As are all my models, it is CC-0 so you can use it any way you like.

May everyone have a healthy, happy, and prosperous 2016!!


  • Mikel007 profile picture

    Nice model. Thanks for sharing it with us :-))

    Written January 10, 2016
  • BMF profile picture

    Thanks for the comment, enjoy.

    Written January 10, 2016
  • bryanajones profile picture

    Good job, It looks awesome!

    Written January 10, 2016
  • BMF profile picture

    Thanks. 2015 was a very busy year for me running my business, so it took forever to finish this model. The textures could be a lot better if I had the time. Enjoy.

    Written January 10, 2016
  • Lomar profile picture

    Amazing! Love the detail, greatly appreciate the historical accuracy. Not an easy job. Thank you!

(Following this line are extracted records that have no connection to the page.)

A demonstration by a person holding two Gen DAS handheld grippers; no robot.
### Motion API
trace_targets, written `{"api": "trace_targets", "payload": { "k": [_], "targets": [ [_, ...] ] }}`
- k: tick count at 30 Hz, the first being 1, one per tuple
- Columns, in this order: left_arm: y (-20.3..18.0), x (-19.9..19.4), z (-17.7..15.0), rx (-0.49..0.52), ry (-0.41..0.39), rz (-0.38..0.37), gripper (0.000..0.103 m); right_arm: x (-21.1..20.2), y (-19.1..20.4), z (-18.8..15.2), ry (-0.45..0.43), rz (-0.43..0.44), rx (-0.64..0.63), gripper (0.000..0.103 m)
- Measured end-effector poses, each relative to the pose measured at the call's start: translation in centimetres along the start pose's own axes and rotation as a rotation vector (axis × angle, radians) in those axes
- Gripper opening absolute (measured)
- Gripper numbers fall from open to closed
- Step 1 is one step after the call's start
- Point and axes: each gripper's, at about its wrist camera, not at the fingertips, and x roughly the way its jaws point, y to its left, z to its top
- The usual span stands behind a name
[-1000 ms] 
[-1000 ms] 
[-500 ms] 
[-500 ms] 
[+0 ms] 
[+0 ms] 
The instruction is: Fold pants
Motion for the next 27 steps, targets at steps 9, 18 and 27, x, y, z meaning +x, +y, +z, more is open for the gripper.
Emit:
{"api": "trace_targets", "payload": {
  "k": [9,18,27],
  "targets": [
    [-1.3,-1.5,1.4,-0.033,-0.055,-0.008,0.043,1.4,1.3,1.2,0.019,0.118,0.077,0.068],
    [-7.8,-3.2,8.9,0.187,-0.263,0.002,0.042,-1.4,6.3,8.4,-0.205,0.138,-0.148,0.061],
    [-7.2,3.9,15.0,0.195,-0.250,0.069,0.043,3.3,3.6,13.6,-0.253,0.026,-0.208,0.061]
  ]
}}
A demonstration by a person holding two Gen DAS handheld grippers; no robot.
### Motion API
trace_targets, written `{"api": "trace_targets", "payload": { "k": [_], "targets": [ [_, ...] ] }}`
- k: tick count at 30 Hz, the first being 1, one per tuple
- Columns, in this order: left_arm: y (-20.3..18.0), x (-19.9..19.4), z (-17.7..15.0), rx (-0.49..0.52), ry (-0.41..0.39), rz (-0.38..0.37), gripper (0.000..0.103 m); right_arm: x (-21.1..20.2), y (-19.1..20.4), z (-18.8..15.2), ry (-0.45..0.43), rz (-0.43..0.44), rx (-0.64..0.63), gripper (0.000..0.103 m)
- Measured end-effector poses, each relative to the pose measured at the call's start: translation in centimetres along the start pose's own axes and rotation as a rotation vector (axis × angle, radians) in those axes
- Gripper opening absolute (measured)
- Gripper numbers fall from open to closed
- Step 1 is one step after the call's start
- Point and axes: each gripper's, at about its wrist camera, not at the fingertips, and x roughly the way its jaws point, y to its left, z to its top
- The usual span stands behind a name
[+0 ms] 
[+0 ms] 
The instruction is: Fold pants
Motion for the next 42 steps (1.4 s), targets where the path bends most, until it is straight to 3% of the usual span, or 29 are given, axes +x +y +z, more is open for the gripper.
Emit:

    Written January 10, 2016
  • BMF profile picture

    Thanks for the comment. I enjoy modeling historic objects as I naturally want to research it before beginning the model. That always leads to discovering many interesting facts that were previously unknown to me. What struck me in the beginning was how many parts whose functions were a mystery such as the metal rods that hang down from the windshield, the blackout lights, the box on the frame on the driver's side, the purpose of the knobs on the dash board, and so on. It was an interesting path of discovery.

    Anyway, take care.

    Written January 11, 2016
  • tom332244 profile picture


    Written January 16, 2016
  • BMF profile picture

    Glad you like it. Thanks

    Written January 16, 2016
  • humbe profile picture

    I've been following your work since 2012 and just wanted to say that your skill is truly superb and better than that it gets even better with every model. I wish the best in 2016 for you as well :).

    Happy Blending!!!!

    Written January 31, 2016
  • BMF profile picture

    Thanks for the comment. I don't have much time to model, especially in 2015. Hopefully I'll have more time this year. And I do try to improve with each model, but it's difficult for me. First, I don't model enough to make dramatic improvements in my skills. Second, I have been trying to model different kinds of things always new challeges in that. I started with nature for a while, but then did a couple of foods, aircraft, the jeep, and now I'm working on a PT boat--PT 109 to be specific because it too is a part of the history of John F. Kennedy, who commanded PT 109 during WW II. It's an interesting story and so I decided to model it and because I've never tried a ship before.

    Take care.

    Written February 02, 2016
  • akira26 profile picture

    wow!! awesomwe!! you just give me hope to learn more!! thanks!!!

    Written July 03, 2016
  • BMF profile picture

    Glad you liked it. It was a challenge to create it in such detail, but I find that I learn more when I pick a subject that is beyond my current skill level. I'm now working on a model that has far more detail than the Jeep and I'm discovering new techniques in the process. I also prefer historic subjects because I not only become a better artist but I learn the history of the model as well.

    Written July 04, 2016
  • b82160 profile picture

    What can I say? A fantasic model, and you shared it!
    And, I accept your challange, in part, as an animation. First a few shorts, driving through water, snow and mud. I hope you are ok with this as I will post on YouTube (with full model credit to you). I will send you a link as soon as I belive it is ready.
    And I also love modeling subjects that have a story, you learn so much!! Thanks for your time and effort with a historic icon!!

    Written October 02, 2017
  • Karthik16 profile picture

    Thank you for this wonderful model. The attention to detail is incredible. As someone who is relatively new to modelling, resources like these really make the learning process so much better.